Prevalence of antibiotic-resistant enterobacteriaceae in domestic wastewater and associated health risks in reuse practices

Abstract

The use of wastewater for non-potable purposes is an important alternative for addressing water scarcity, especially in developing regions. However, minimizing the risks, particularly those associated with emerging contaminants that may induce resistance among pathogens in wastewater, is crucial. This study assessed the occurrence of antibiotic-resistant bacteria in untreated wastewater used for agricultural purposes and evaluated the quantifiable health risks associated with this practice in Tamale, Ghana. The resistance of some Enterobacteriaceae, such as E. coli, Klebsiella, and Salmonella-Shigella, to four commonly used antibiotics in Ghana was assessed using a conventional microbiological culture approach and the Kirby Bauer disk diffusion method. A Quantitative Microbial Risk Assessment (QMRA) was performed to estimate the health risks associated with two distinct scenarios of wastewater reuse: (1) accidental ingestion of contaminated wastewater and soil, and (2) consumption of vegetables irrigated with wastewater. This approach applied a Monte Carlo simulation based on 10,000 interactions and identified E. coli O157:H7 as the reference pathogen. Among Enterobacteriaceae, Klebsiella pneumoniae, Salmonella-Shigella and E. coli were isolated, in concentrations exceeding the limit recommended by the World Health Organization (10³ CFU/100 ml). All the isolated bacteria were resistant to metronidazole (5 μg). Thirty-three per cent of Klebsiella pneumoniae isolates were intermediate/moderately susceptible, and all other bacteria were resistant to amoxicillin (30 μg). All Klebsiella pneumoniae and the majority of Salmonella-Shigella (69.8 %) isolates were resistant to trimethoprim-sulfamethoxazole (25 μg) and tetracycline (30 μg). When assessing health risks, the mean annual probability of infection associated with consuming vegetables irrigated with wastewater varied between 5.14 × 10⁻² and 9.79 × 10⁻¹ per person per year.
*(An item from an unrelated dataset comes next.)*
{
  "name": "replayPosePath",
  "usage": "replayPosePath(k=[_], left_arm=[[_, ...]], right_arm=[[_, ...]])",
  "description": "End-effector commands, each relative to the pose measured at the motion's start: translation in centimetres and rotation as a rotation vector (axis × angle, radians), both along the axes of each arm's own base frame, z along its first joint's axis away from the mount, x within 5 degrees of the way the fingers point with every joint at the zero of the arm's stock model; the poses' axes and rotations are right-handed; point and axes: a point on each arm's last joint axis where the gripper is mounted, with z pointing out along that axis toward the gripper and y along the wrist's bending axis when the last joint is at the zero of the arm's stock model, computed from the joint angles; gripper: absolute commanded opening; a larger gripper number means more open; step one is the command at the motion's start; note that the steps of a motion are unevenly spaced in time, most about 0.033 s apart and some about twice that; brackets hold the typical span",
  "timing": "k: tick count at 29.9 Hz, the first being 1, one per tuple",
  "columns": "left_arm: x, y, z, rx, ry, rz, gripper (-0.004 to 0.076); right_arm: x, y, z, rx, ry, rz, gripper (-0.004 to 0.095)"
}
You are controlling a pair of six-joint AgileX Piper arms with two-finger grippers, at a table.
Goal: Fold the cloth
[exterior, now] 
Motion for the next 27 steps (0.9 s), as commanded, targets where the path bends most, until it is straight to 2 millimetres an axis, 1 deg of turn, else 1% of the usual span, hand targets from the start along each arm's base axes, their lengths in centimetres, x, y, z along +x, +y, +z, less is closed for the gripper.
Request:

Conversely, for the accidental ingestion scenario, the probability was 1.00 per person per year. In these scenarios, the probability of illness ranged from 1.29 × 10⁻² to 2.4 × 10⁻¹ and 2.5 × 10⁻¹ per person per year. The health risks posed by these findings surpass the maximum threshold prescribed by the World Health Organization, thereby emphasizing the need for prompt mitigation strategies.